Arguments over the minimum wage typically are theoretical at best and misleading at worst. Proponents of raising the pay for low-wage workers say it is a matter of fairness and that the action will help businesses by providing more spending money for consumers. Opponents say that such raises will cause fewer workers to be employed and will harm businesses by increasing their costs.
And while Washington has been a laboratory for such debates, the state might soon get some answers from the petri dish that is Oregon. The state to the south is adopting a minimum-wage law that will be the first in the nation to mandate higher pay in cities than in rural areas. The new law will enact minimum-wage increases over the next six years that will eventually reach $14.75 an hour in Portland, $13.50 in some rural areas, and $12.50 in sparsely populated areas.
Oregon’s minimum wage currently is $9.75 an hour, one of the highest in the nation and well above the federal minimum of $7.25. Washington’s minimum was set by voter initiative in 1998, and has reached $9.47 with annual cost-of-living increases. It is a sign of the national climate that until recently, Washington had the nation’s highest minimum wage, yet now it ranks eighth among the states.

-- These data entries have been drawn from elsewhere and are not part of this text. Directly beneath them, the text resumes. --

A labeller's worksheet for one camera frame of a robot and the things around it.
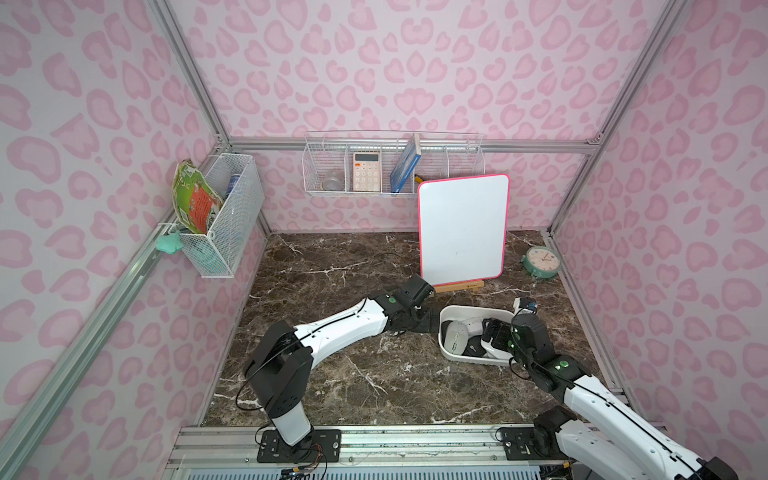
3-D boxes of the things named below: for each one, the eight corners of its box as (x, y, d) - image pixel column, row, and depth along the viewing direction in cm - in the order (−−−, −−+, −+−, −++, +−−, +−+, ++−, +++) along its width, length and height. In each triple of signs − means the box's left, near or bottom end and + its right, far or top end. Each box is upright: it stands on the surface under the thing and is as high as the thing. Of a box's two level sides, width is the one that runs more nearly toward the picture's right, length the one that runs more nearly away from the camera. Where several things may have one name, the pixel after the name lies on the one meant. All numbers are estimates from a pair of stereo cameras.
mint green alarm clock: (527, 278, 108) (530, 272, 105) (518, 253, 116) (521, 246, 113) (562, 278, 108) (567, 272, 105) (551, 252, 115) (555, 246, 113)
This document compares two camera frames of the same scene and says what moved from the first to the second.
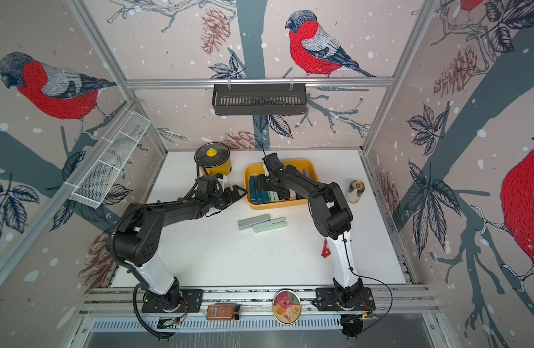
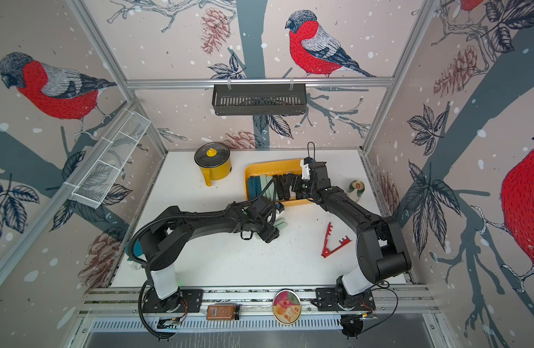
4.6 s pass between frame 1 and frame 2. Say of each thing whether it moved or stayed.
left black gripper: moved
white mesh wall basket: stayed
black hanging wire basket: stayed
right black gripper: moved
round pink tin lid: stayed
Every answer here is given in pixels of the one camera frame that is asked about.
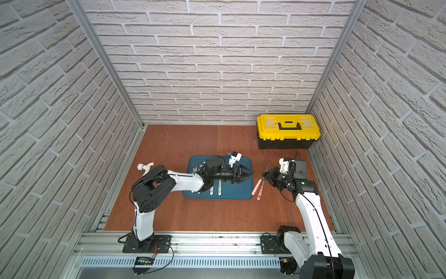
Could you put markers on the pink handled spoon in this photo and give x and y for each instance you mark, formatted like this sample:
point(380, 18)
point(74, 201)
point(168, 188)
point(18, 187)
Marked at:
point(256, 187)

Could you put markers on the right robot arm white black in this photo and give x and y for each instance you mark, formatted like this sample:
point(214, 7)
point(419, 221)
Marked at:
point(320, 257)

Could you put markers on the yellow black toolbox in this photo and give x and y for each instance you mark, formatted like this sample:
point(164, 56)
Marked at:
point(287, 131)

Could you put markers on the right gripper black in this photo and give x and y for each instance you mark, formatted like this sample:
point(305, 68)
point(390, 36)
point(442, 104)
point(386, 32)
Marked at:
point(271, 175)

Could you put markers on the controller board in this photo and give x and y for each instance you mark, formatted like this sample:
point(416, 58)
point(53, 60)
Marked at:
point(288, 265)
point(142, 265)

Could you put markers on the left controller board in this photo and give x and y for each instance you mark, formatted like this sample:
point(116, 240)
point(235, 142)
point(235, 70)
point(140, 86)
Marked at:
point(142, 265)

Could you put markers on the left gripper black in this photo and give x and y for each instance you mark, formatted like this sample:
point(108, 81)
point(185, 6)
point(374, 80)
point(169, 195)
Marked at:
point(236, 172)

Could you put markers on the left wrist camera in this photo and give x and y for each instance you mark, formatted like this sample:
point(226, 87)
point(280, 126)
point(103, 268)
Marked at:
point(234, 157)

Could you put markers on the teal plastic tray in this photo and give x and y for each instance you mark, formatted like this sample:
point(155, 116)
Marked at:
point(240, 191)

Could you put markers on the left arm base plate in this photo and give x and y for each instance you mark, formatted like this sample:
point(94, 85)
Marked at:
point(159, 241)

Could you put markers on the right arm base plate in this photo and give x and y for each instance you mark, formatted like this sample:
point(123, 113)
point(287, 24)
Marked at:
point(271, 245)

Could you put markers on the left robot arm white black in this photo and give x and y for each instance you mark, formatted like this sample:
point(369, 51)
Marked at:
point(148, 193)

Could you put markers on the right controller board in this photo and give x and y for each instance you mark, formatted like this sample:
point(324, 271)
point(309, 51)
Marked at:
point(288, 265)

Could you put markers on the white pipe fitting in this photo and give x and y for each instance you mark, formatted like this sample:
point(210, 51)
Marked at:
point(145, 168)

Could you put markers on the white handled spoon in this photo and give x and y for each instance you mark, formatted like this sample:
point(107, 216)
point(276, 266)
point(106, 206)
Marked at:
point(201, 175)
point(219, 187)

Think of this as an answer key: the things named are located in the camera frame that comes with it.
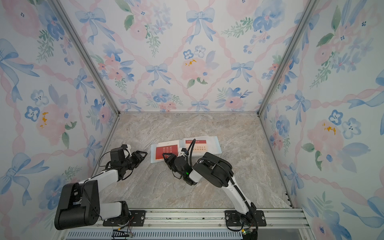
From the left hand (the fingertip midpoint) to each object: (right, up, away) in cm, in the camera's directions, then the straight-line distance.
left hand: (146, 154), depth 91 cm
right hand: (+10, -1, 0) cm, 10 cm away
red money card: (+7, +1, +6) cm, 9 cm away
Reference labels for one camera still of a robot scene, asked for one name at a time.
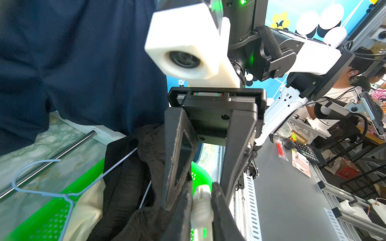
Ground white clothespin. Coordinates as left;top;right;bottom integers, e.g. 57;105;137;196
190;185;214;241

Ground seated person with mask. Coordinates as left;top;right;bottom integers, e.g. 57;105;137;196
297;47;373;119

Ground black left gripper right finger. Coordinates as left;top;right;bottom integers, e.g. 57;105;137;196
211;182;244;241

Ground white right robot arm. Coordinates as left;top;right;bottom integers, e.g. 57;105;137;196
145;1;354;210

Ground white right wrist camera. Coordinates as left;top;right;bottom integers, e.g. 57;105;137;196
144;1;241;88

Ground white metal clothes rack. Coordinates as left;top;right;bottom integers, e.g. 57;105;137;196
1;111;125;202

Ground navy blue shorts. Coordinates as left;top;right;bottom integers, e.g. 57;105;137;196
1;1;168;155

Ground black shorts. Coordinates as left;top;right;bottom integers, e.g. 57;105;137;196
87;124;179;241

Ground green plastic basket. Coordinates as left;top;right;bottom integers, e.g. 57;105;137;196
2;158;214;241

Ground black desk calculator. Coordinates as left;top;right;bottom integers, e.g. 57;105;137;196
296;142;326;166

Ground light blue wire hanger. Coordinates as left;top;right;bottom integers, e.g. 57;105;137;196
11;147;137;241

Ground beige shorts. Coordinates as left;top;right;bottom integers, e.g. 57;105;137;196
63;180;106;241

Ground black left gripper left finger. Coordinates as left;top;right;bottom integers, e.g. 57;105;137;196
160;181;193;241

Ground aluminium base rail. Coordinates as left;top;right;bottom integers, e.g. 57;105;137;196
230;173;262;241

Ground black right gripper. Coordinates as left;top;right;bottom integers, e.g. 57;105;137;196
162;87;267;211

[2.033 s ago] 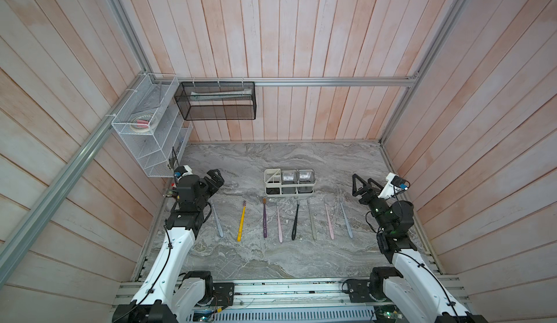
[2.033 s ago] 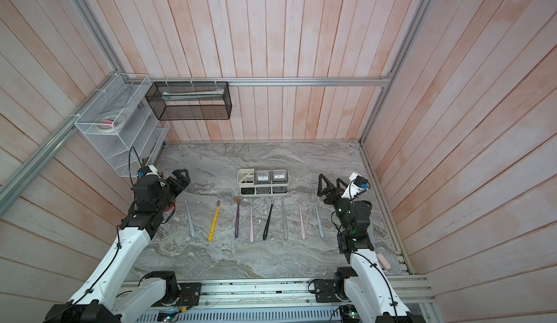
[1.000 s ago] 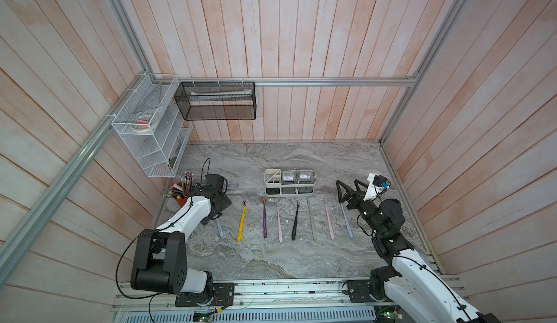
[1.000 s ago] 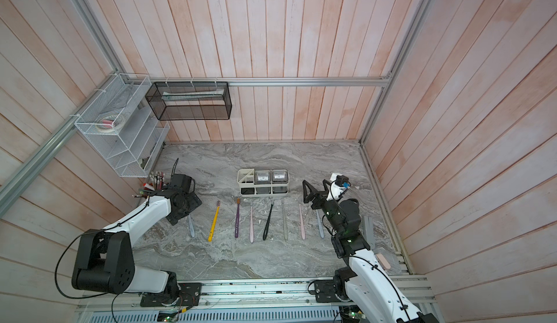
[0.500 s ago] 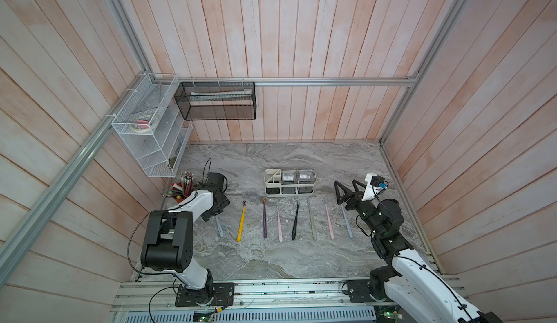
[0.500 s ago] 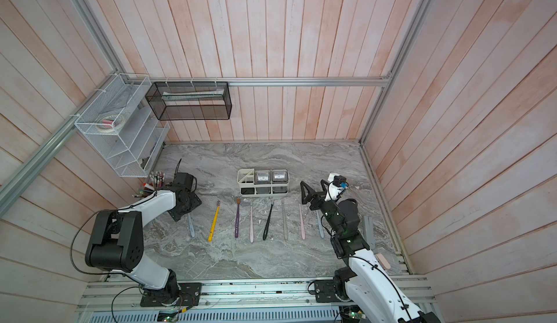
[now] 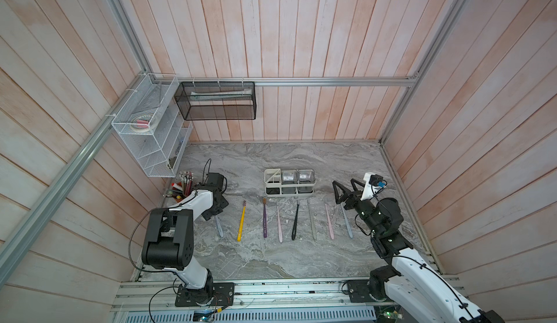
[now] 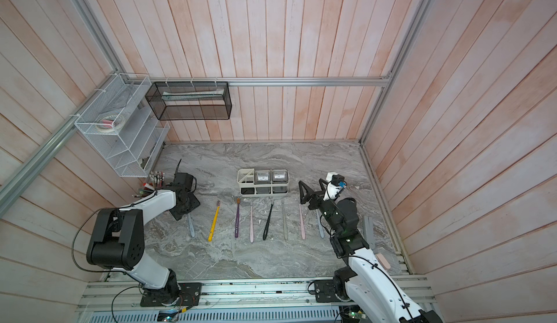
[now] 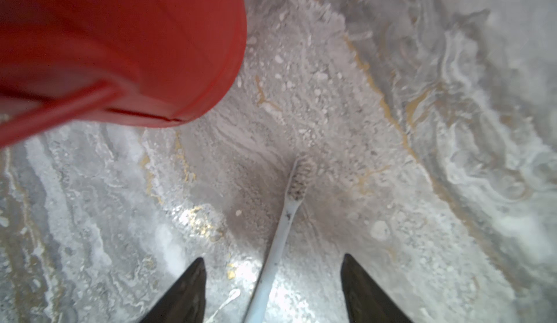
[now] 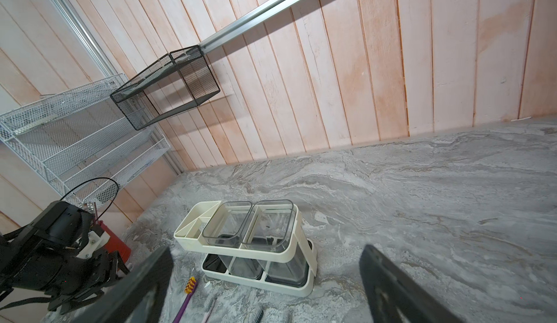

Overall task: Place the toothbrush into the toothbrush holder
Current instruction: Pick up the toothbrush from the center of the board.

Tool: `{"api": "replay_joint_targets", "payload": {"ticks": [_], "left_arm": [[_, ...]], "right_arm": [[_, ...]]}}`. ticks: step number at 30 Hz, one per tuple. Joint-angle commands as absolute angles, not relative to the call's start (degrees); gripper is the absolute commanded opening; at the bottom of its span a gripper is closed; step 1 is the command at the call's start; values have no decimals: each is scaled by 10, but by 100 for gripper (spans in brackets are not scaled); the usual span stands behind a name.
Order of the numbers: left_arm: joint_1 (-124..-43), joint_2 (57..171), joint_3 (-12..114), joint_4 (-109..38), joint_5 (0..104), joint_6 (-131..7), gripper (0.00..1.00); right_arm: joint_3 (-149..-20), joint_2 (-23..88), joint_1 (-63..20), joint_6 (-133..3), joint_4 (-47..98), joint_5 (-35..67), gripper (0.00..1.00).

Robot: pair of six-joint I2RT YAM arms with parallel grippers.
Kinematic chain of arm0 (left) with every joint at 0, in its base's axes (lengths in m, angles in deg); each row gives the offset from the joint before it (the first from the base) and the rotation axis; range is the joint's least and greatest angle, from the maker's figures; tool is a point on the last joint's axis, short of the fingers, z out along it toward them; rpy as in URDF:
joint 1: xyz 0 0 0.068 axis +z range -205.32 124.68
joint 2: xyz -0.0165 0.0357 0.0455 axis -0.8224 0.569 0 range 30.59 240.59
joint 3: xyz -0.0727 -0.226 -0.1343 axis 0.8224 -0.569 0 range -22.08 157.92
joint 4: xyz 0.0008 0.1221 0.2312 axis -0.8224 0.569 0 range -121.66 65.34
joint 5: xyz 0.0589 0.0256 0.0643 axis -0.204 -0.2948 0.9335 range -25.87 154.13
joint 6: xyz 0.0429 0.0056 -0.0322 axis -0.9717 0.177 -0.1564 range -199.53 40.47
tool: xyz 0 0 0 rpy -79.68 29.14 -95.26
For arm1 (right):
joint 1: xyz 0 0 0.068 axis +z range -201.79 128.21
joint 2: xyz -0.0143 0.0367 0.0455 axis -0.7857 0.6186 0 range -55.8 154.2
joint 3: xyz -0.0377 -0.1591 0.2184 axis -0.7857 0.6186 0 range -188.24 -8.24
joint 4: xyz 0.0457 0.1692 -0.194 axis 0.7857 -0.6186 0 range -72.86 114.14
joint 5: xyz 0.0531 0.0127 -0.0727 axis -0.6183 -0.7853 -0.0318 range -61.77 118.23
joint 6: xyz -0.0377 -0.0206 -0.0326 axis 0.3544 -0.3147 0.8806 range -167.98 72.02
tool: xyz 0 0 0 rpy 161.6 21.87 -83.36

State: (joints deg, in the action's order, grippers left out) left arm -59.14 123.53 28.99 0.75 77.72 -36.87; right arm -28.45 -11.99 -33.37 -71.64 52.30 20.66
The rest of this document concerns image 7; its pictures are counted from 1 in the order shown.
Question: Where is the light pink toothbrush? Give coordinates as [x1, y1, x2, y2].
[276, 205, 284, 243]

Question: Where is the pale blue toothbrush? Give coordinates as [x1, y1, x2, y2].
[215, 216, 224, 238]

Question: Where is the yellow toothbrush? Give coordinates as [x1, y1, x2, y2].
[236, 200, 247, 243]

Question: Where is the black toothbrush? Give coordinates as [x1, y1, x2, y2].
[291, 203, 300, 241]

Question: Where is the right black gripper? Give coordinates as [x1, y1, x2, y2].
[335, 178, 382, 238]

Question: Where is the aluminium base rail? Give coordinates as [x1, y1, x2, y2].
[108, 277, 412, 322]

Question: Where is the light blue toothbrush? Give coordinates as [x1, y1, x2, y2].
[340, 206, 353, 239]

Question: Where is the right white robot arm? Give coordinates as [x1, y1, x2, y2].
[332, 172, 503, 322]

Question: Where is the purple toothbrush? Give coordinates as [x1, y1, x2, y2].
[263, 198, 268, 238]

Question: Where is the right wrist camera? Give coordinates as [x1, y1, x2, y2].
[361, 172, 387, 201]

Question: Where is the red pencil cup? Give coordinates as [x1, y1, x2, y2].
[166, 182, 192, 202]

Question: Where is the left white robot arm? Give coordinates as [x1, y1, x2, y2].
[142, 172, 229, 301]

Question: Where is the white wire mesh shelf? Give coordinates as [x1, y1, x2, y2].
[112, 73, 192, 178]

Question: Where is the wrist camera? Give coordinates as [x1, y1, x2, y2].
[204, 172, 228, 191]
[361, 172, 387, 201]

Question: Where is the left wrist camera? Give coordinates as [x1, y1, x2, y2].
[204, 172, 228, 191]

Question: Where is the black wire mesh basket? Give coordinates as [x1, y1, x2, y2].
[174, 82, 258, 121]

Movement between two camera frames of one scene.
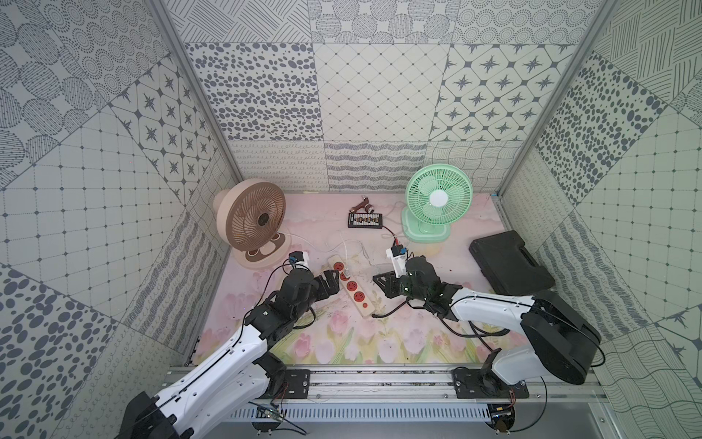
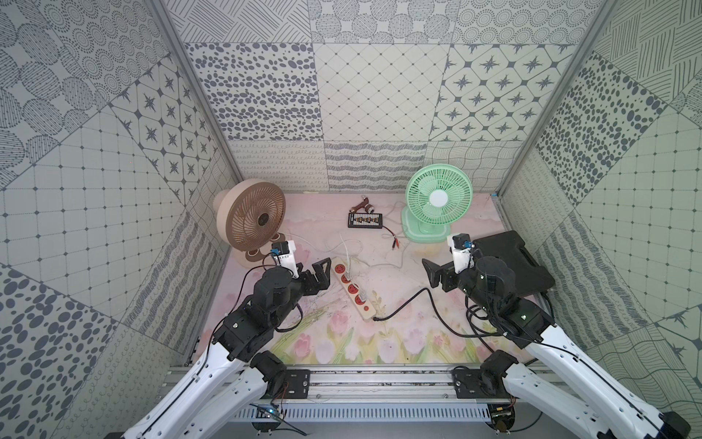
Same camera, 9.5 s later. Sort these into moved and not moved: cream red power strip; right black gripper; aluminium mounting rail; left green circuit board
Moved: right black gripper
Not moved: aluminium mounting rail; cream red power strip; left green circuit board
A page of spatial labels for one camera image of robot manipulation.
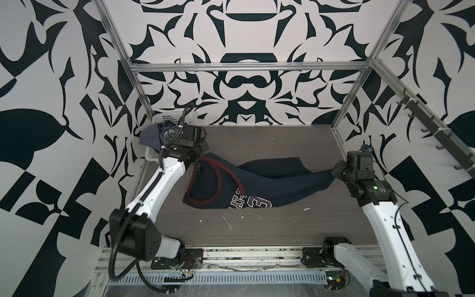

Meanwhile, the misleading portion of the equation continues to come into play. When Seattle approved an incremental minimum-wage increase to $15 an hour, stories arose about restaurants closing because of the pending boost, and those stories were echoed by conservative outlets. The problem with that narrative, The Seattle Times discovered, was that the number of restaurants closing was not unusual; the proprietors of those restaurants were not closing because of the wage increase and, when asked, said it had nothing to do with the minimum wage; and at least one of the owners used as an example was closing one restaurant while opening multiple other locations in the city.